(Recorded data):
──────
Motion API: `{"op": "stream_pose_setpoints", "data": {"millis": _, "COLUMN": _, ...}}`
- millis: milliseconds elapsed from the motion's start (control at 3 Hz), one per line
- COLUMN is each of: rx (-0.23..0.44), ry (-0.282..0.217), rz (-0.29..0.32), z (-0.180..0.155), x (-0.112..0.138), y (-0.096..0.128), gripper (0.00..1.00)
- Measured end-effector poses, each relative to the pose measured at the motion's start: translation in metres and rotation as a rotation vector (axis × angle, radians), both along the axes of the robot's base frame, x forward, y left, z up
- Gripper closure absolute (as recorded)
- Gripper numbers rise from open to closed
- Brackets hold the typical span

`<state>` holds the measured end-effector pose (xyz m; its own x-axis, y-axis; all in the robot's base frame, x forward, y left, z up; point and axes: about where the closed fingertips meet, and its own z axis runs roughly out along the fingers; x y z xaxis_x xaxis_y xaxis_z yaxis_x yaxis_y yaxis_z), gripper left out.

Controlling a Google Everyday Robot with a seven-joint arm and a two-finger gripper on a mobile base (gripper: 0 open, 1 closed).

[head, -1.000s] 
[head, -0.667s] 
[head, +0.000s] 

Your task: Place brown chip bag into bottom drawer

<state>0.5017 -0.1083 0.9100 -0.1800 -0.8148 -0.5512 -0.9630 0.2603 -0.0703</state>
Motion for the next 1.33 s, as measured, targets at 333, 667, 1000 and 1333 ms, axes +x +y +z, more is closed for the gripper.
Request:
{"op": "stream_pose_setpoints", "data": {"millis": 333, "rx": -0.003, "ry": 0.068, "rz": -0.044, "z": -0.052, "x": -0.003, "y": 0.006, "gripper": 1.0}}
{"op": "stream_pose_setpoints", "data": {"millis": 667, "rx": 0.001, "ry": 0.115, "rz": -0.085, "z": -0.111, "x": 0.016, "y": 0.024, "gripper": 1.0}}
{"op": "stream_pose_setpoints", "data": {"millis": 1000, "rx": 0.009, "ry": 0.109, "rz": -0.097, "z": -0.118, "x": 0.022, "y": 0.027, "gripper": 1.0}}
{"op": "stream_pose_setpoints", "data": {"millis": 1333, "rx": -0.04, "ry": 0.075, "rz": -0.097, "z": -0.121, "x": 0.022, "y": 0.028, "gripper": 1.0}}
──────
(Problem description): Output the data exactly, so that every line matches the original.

(Exercise solution):
Motion API: `{"op": "stream_pose_setpoints", "data": {"millis": _, "COLUMN": _, ...}}`
- millis: milliseconds elapsed from the motion's start (control at 3 Hz), one per line
- COLUMN is each of: rx (-0.23..0.44), ry (-0.282..0.217), rz (-0.29..0.32), z (-0.180..0.155), x (-0.112..0.138), y (-0.096..0.128), gripper (0.00..1.00)
- Measured end-effector poses, each relative to the pose measured at the motion's start: translation in metres and rotation as a rotation vector (axis × angle, radians), both along the axes of the robot's base frame, x forward, y left, z up
- Gripper closure absolute (as recorded)
- Gripper numbers rise from open to closed
- Brackets hold the typical span

`<state>` holds the measured end-effector pose (xyz m; its own x-axis, y-axis; all in the robot's base frame, x forward, y left, z up; point and axes: about where the closed fingertips meet, and its own z axis runs roughly out along the fingers; x y z xaxis_x xaxis_y xaxis_z yaxis_x yaxis_y yaxis_z), gripper left out.

Controlling a Google Everyday Robot with a seven-joint arm and a two-finger gripper on a mobile base (gripper: 0 open, 1 closed).

[head, -1.000s] 
[head, -0.667s] 
[head, +0.000s] 

Your task: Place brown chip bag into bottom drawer

<state>0.5017 -0.1083 0.9100 -0.1800 -0.8148 -0.5512 -0.9630 0.2603 -0.0703</state>
Motion for the next 1.33 s, as measured, targets at 333, 667, 1000 and 1333 ms, axes +x +y +z, more is closed for the gripper.
Request:
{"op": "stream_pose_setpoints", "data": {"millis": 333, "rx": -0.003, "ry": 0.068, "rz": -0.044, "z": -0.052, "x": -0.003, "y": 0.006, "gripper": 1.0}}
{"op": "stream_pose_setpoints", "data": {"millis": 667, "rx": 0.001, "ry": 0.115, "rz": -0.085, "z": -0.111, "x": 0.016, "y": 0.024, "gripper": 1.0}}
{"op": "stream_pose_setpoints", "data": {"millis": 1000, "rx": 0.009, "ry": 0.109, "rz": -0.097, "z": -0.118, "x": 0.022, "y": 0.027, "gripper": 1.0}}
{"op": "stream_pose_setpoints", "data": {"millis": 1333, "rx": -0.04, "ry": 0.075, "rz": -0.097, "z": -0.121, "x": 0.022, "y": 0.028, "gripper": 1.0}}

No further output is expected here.